▶ **Task instructions**
Reproduce exactly the lines of the material beneath, from the line that contains "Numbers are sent" to the line that contains "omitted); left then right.", both included, and no other lines.

▶ **Data extract**
-- -- --

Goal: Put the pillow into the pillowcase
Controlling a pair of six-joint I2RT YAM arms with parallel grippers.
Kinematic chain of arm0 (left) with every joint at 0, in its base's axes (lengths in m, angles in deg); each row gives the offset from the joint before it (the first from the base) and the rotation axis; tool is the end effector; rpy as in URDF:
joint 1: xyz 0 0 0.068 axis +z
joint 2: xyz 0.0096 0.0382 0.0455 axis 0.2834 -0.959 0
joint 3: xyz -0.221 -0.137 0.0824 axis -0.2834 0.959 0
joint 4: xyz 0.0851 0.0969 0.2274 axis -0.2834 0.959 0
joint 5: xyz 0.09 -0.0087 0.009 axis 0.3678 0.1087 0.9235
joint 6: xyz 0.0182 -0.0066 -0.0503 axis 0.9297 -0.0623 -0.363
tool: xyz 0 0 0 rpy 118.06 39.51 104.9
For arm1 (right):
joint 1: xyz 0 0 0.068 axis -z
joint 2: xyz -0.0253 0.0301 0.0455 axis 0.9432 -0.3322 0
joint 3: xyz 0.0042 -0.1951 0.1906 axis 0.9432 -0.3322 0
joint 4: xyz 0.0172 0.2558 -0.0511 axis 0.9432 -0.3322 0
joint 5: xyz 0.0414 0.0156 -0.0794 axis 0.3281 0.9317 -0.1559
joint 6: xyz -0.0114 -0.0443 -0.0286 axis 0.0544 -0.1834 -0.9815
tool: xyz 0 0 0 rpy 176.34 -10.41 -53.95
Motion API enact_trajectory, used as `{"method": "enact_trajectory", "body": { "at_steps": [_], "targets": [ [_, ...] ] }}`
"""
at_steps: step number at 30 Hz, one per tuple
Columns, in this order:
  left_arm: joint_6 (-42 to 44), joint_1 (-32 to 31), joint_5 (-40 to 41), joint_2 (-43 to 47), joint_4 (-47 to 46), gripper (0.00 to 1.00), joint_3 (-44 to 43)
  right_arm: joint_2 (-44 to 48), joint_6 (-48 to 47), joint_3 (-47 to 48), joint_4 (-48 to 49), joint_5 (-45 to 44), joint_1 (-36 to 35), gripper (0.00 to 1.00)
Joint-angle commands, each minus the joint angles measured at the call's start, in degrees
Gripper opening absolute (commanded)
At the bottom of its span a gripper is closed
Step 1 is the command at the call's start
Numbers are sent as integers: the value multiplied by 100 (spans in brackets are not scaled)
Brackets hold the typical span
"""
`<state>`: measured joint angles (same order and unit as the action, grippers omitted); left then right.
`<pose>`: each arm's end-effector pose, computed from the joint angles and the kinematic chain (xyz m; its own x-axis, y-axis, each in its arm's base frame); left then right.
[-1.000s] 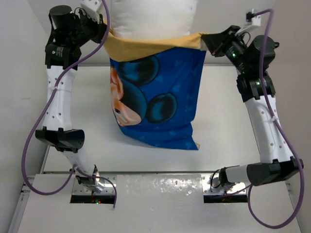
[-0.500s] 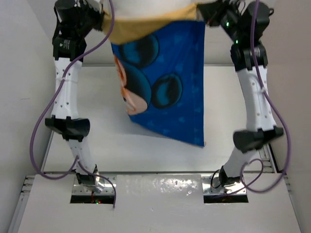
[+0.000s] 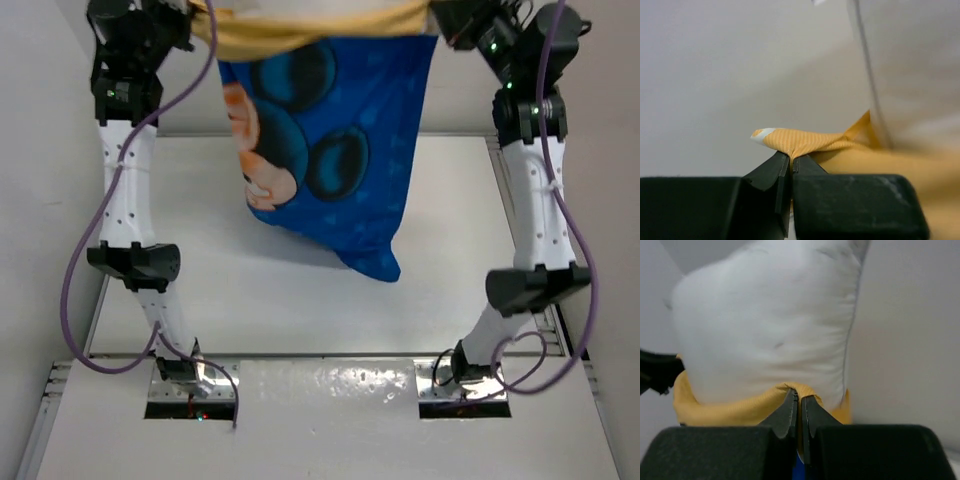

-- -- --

▶ **Exercise output**
Numbers are sent as integers: the value multiplied by 100 (spans in brackets are not scaled)
Brackets hold the typical span
"""
`<state>`: measured joint angles (same order and unit as the action, grippers omitted); left then right.

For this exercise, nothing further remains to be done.